As a test, we took our HealthCentral Q&A to Twitter via @Health_Tips. The gist of it is that we find answers to your health questions on Twitter. People can ask us questions directly, but more often we find health questions and supply the answer. Today, we answer an average of 350 questions per week and have proven successful in helping thousands of people on Twitter since the soft launch of this project in June. 

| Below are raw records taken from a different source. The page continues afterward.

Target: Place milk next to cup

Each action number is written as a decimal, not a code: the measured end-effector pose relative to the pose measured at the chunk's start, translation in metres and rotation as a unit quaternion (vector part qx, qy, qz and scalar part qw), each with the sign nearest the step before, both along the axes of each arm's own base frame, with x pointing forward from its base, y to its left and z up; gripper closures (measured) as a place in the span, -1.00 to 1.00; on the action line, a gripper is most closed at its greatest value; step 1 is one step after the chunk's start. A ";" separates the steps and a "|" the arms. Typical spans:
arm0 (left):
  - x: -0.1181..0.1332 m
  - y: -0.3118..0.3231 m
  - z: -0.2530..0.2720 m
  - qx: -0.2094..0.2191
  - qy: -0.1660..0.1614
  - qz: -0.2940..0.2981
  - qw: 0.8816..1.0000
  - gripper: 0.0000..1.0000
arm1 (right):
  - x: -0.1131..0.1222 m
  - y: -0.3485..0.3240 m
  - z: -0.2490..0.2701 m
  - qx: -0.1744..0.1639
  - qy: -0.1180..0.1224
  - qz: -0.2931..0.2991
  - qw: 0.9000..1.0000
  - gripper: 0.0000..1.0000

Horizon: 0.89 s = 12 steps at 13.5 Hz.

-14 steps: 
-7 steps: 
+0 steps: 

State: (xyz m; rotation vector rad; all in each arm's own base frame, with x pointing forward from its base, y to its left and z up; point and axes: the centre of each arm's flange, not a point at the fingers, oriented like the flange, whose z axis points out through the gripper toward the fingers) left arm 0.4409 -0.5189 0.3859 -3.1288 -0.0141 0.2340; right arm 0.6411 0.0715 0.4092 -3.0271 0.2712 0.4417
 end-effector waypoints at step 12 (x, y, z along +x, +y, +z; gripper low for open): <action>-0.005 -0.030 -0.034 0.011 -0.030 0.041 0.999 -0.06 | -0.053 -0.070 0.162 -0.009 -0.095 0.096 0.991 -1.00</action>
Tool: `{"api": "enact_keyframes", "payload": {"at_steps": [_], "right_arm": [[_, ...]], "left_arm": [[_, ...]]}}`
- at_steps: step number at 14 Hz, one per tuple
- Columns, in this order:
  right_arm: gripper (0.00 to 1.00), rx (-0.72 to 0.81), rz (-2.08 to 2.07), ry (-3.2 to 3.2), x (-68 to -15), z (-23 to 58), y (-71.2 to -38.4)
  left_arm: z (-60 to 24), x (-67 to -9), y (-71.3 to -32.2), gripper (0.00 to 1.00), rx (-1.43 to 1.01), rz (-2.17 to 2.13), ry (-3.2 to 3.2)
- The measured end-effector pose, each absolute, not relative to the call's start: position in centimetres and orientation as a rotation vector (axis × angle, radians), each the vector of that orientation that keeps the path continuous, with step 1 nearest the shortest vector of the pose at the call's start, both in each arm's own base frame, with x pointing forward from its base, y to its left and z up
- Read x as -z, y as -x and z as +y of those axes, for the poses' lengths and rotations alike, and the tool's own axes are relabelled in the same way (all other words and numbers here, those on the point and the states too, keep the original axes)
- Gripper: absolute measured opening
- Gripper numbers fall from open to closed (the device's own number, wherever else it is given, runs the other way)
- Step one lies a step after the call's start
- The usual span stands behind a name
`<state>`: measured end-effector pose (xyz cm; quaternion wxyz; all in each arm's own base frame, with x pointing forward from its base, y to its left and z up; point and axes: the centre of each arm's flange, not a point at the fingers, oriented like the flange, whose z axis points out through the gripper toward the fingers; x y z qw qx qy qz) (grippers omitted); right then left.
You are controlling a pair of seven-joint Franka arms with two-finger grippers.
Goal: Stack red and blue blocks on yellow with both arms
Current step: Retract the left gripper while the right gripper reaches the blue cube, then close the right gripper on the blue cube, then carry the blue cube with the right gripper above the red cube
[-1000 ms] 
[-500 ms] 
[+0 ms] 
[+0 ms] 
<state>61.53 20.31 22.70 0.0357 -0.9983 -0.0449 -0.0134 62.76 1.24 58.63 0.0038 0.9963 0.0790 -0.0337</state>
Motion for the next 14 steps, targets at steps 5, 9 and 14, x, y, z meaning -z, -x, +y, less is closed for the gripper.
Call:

We have found that some of the Q&A behavior we have seen on HealthCentral seems to be magnified on Twitter. There is high demand around certain topics, like healthy eating, diabetes, allergy and ADHD, and limited demand around others like multiple sclerosis and schizophrenia. Within a given topic, people tend to ask the same questions over and over - in each topic we can answer around 50% of questions with a handful of articles (note: we do get to pick which questions we answer).

We have received overwhelmingly positive response in our Twitter conversations. And, we can see that people we help become loyal to us, by following and re-engaging with us (metrics that are somewhat harder to track on HealthCentral.com).

Here are a couple of examples of @Health_Tips Tweets:

 Health-tweet

It's clear that its human behavior to seek and trust answers from people and Q&A will remain a cornerstone of health information seeking. So, as an industry we have to figure out how to support it. For us this means developing scalable solutions to provide personalized answers to questions (ex: directing users to similar questions or providing contributors with articles most often used in answers). In kind, we are able to help people every day, and develop a loyal community across the web.